▶ [What needs to be done]: Look through the material below, count the lines containing the word "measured", and state only the count.
· · · ·
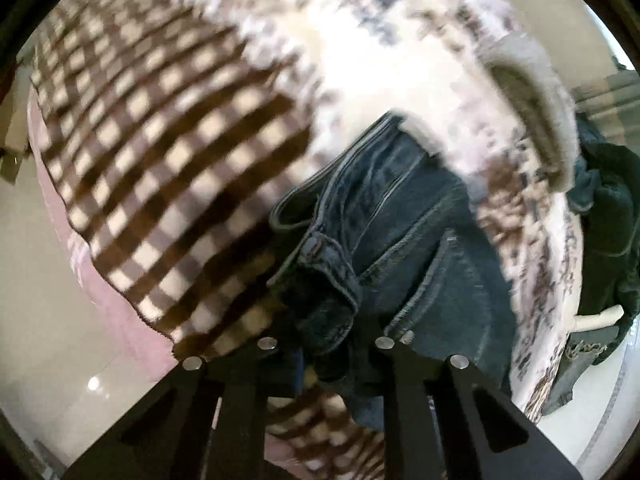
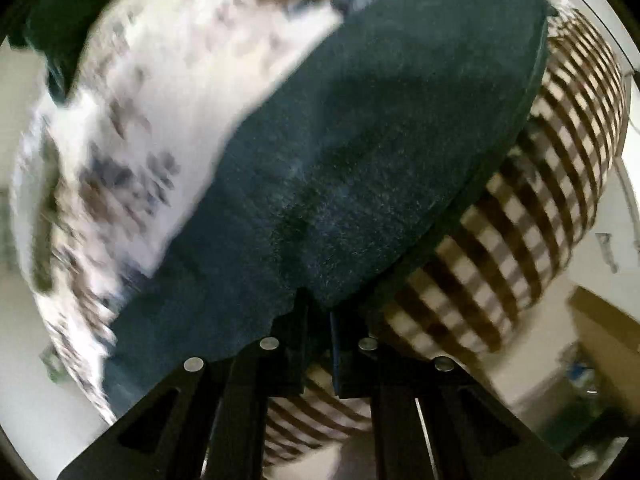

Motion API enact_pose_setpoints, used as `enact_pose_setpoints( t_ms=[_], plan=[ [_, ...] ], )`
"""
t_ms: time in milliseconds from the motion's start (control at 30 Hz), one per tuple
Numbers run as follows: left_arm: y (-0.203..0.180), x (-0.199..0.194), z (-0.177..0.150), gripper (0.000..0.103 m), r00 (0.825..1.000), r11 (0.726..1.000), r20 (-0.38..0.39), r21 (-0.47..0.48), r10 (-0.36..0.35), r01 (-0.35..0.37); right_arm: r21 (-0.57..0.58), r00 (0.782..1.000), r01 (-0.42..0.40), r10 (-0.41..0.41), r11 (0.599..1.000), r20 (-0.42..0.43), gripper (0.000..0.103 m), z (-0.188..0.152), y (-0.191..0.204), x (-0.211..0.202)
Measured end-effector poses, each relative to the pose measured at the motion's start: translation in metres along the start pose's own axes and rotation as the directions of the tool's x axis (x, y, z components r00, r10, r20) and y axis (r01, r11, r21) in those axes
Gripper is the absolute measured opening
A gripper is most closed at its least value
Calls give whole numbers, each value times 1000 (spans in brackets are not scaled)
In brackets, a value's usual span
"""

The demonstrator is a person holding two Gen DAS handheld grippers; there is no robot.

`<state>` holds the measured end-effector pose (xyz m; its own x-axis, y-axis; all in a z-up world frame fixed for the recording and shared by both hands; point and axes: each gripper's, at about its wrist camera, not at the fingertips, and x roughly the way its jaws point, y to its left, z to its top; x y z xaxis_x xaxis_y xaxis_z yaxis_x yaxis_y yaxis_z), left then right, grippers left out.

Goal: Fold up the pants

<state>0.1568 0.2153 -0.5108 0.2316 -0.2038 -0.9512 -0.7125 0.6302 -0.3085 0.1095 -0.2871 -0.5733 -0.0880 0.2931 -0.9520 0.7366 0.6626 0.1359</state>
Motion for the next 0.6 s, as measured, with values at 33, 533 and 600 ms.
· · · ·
▶ [Solution for this problem]: 4